For Fassbender, there was never any question about wanting to portray Harry.  He had long hoped to shoot with Alfredson, but the opportunity had not arisen.  The challenge was timing.  Since 2009, he has been filming back to back, and The Snowman had to be squeezed into two other major productions—Assassin’s Creed and Alien: Covenant—with no room for scheduling error.

Fassbender was determined to make it work for the opportunity to work.  “The first thing that enticed me about the project was Tomas,” says the performer.  “Then I read the script and thought it was interesting.  I liked the character and this genre.”

The role presented Fassbender with his first detective.  “At the time of the script arriving at my door I didn’t know anything about him,” admits Fassbender.  “It was a totally new world for me.  Then I started to expose myself to the books and the world that Harry occupies, and I’ve become very fond of the character.”

That said, ahead of playing Harry, Fassbender was wary of reading the books.  “The script is independent of the book, and I didn’t want to get attached to things that were in the book but not in the script.  I did, however, read the beginning, to get an idea of where this character started, what Jo’s version of him was.  I just wanted to see where those raw characteristic traits were—the description of him and his physicality.

“It’s difficult to improve on someone’s experience of reading the book when you are making the film,” Fassbender continues.  “As a reader you are filling in a lot of the blanks.  The descriptions of the murders can be a lot more horrific and haunting because our imaginations are much more vivid, scary and twisted than what you see in cinema.”

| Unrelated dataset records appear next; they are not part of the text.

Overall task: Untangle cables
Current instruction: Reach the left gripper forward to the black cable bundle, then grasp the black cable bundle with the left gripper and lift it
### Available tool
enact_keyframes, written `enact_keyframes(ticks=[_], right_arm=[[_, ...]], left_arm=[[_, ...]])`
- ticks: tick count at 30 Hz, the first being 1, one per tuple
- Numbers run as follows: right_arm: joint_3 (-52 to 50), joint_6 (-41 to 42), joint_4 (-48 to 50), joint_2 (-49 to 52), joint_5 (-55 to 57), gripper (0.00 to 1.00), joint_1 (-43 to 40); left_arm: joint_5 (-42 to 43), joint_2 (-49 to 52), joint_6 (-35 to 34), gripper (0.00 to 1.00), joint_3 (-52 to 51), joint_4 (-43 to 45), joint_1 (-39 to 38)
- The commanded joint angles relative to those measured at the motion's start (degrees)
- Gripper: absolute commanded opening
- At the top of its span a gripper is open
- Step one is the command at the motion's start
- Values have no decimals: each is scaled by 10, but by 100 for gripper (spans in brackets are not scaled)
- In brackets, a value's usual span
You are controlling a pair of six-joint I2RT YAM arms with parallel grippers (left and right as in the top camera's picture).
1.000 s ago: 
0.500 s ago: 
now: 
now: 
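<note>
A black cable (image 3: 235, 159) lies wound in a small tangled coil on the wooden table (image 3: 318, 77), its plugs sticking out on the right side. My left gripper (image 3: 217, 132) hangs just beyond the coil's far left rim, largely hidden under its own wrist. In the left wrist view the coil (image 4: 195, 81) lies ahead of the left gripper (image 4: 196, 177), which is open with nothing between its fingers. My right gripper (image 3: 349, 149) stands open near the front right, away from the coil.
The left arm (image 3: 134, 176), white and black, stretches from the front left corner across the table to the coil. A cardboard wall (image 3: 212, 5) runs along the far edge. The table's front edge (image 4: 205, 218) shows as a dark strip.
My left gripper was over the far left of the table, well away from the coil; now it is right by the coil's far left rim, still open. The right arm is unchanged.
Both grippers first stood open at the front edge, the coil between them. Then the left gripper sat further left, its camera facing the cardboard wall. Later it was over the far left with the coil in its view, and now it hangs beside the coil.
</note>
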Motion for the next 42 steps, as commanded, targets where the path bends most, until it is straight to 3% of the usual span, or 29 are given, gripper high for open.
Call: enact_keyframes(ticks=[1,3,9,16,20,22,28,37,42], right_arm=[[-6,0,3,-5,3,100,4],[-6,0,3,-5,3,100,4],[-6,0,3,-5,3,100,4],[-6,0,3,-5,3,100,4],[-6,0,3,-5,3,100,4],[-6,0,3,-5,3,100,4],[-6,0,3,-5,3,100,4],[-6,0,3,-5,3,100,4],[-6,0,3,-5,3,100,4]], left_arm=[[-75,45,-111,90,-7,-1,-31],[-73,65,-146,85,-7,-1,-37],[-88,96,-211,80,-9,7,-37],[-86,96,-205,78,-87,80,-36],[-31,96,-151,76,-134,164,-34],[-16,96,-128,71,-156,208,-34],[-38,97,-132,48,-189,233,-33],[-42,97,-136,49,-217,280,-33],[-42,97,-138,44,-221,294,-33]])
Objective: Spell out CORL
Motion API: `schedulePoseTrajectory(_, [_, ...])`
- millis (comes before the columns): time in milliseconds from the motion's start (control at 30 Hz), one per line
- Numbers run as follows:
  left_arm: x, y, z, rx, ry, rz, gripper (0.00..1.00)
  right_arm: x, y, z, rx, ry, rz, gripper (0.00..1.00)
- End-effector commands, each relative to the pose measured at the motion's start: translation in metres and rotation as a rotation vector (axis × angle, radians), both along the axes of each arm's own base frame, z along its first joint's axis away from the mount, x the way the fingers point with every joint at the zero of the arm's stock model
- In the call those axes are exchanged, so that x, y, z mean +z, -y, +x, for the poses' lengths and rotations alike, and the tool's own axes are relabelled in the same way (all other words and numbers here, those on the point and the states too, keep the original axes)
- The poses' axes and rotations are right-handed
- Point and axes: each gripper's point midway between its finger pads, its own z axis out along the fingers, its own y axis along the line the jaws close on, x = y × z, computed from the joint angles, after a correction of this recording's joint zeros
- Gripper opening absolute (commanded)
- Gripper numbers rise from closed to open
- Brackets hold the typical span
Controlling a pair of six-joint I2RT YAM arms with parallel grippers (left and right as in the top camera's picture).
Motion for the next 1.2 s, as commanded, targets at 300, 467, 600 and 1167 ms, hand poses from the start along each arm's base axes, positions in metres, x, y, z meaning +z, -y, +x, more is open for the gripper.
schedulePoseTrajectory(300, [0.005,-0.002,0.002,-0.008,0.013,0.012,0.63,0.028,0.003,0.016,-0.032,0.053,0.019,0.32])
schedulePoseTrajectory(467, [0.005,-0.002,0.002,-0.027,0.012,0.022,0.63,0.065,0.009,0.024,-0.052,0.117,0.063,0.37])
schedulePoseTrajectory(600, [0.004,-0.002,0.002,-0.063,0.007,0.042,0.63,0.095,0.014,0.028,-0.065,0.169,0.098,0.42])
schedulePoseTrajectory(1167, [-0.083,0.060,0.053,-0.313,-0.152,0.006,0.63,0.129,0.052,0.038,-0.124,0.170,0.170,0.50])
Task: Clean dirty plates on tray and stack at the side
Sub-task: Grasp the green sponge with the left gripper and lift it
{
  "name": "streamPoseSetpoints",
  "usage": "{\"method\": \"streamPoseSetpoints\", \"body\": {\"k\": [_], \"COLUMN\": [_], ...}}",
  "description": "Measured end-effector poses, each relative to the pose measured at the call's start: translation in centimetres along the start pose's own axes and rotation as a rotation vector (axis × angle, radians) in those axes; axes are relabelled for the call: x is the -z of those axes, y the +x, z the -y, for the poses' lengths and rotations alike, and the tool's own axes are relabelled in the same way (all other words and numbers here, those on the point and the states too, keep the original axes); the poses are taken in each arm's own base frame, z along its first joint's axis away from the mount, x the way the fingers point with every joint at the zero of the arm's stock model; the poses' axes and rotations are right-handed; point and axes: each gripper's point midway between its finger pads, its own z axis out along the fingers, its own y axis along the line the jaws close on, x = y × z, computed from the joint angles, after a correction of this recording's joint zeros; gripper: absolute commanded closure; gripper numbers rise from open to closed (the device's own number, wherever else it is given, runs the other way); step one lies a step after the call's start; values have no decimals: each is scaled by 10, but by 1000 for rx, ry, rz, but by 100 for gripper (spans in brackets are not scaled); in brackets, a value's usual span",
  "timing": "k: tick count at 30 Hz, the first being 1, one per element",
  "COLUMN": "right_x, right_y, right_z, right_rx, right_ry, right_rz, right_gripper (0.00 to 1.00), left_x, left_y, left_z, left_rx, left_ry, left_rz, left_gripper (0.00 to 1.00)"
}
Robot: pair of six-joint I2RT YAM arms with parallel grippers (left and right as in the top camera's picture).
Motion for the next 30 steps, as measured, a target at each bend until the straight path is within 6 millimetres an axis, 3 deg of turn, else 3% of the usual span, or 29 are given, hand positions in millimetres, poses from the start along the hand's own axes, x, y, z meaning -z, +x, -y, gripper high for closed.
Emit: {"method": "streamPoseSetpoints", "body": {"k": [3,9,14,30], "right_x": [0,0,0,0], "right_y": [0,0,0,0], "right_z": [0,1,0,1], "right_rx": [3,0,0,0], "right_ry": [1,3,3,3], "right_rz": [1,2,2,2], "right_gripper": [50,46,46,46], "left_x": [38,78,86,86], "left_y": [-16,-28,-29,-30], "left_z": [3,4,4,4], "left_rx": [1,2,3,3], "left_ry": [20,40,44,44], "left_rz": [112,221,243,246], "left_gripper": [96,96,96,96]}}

Both leading man and director were also keen to stay away from the clichés that one could fall into with on-screen cops.  “There are a lot of pitfalls with detectives we’ve seen on screen in the past,” says the actor.  “We’ve stayed away from that and come up with something iconic, but original.”

Fassbender appreciated Harry’s quirkiness, which comes down to the character’s social ineptitude.  “He’s cool but doesn’t try to be cool; he’s very much his own individual.  Harry does what he does because he has his own compass; it doesn’t bother him what other people make of him.  While sensitive he’s not necessarily interested in being socially accepted, even in his workplace.  He’s a bit of a loner and forces people to put in more hours than they might like to.”

His commitment to the job aside, there are many complex layers to Harry’s personality that makes for interesting interpretations, not least of which is his alcoholism.  “He has an addictive personality, and where that comes from is hard to say,” says Fassbender.  “Was he born with it, or did come from his occupation?  There’s the argument that people resent the thing they’re most good at.  He is a sensitive character who drinks to close himself off to the sensitivity of the things he’s seen.  There’s a lot there that’s interesting and complex to play with.”

We know from previous novels that, when drunk driving, Harry was responsible for the death of another police office in a car accident.  “The department did a cover-up job and pretended that the other officer was behind the wheel, and that Harry was just a passenger.  He’s carrying that shame around with him,” Fassbender reflects.  “He didn’t get the opportunity to fess up.  That’s foreshadow to his character; he’s carrying something like that around, which feeds into that drinking and self-destruction.”